For example, to placate a call center manager, I once customized an enterprise resource planning (ERP) system so the order of data entry was customer name, telephone number, address. That altered the standard sequence of the system, which was customer name, address, telephone. The ripple effects of this seemingly minor change cost $100,000. I can already feel the fires of IT hell lapping at my feet.
As penance for this and other sins, a few years ago I began using a highly effective alignment model to improve IT decisions and to increase the value that IT adds to the business. The model is simple yet powerful. It defines business activities using two criteria. First, how much does (or will) this activity differentiate us in the marketplace? Second, how critical is this activity to our operations?
Next, these two criteria are evaluated against four types of business activities. Some activities are both differentiating and mission-critical; let's call these "differentiating." Some are mission-critical but not differentiating; let's call these "parity." Now, some are differentiating but not mission-critical, so here you would look more closely at partnering or outsourcing the effort. And some projects are neither, so they fall into the "Who cares?" quadrant and should be killed.
Most of the activities that IT supports are "differentiating" or "parity" processes. They either advance the business competitively or help it at least to keep pace with the rest of the market. This model can help improve IT decisions when we acknowledge that the purpose of differentiating activities is to be the best, while the purpose of parity activities is to be just as good (or as bad) as the competition. In other words, don't overinvest in the parity-oriented systems.

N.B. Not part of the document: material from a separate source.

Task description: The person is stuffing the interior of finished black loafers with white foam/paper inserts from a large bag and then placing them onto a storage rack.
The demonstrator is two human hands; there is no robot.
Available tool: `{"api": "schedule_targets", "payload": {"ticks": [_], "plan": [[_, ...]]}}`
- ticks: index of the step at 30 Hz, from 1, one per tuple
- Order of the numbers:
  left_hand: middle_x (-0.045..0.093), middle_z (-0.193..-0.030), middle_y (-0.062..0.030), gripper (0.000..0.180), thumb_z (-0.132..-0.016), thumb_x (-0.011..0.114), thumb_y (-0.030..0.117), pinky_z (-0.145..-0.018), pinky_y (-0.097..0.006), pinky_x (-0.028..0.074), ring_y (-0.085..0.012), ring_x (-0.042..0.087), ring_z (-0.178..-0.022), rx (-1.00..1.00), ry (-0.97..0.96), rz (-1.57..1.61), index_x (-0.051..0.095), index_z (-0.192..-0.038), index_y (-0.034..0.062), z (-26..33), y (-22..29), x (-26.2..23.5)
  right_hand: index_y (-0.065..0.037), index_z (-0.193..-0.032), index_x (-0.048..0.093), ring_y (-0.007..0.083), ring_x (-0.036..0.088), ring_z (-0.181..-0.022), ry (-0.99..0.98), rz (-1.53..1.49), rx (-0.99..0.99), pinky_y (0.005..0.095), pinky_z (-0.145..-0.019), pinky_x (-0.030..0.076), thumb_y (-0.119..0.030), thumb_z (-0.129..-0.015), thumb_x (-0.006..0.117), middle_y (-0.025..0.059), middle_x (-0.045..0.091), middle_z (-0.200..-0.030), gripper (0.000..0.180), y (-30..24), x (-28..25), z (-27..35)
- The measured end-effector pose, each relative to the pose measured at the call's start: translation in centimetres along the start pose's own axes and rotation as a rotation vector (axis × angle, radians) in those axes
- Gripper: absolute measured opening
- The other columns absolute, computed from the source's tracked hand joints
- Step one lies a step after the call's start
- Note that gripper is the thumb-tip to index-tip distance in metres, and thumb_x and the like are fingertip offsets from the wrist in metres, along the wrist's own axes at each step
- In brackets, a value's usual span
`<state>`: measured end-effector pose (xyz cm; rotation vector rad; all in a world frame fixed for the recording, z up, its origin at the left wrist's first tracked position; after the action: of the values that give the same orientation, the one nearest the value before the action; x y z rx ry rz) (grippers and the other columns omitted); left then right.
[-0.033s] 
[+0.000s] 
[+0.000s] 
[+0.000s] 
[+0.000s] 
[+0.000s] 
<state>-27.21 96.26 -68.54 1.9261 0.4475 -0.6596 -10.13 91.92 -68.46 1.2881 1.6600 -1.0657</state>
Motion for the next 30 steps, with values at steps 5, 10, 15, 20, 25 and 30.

Here's an example: I am working with a financial services company that is redesigning its principal application. The initial plan anticipated a $2 million budget and an 18-month timeline. We started by defining the criteria we would use to filter its activities into the differentiating and parity types. Next, we aligned each software component with its business purpose: Be the best or be good enough. We then designed the components according to purpose. The result has been a much more streamlined project that simplified the parity components and focused resources on the differentiating ones. By the way, the budget dropped to $1.3 million and the timeline to eight months.
I firmly believe that my time in IT hell would have been shorter and less painful had I used this model when I was asked to change the sequence of order entry in that ERP system. I am confident the call center manager would agree that the sequence of order entry was probably not going to increase sales, customer satisfaction or market share.
In hopes of earning some redemption, I offer this model to you. Spend some time with your management peers and identify what makes your products and services unique -- and what doesn't. Then evaluate the IT decisions related to your products based on your company's differentiating and parity guidelines. This will properly align IT with the business, improve IT value and perhaps contribute to my penance for those ancient IT sins.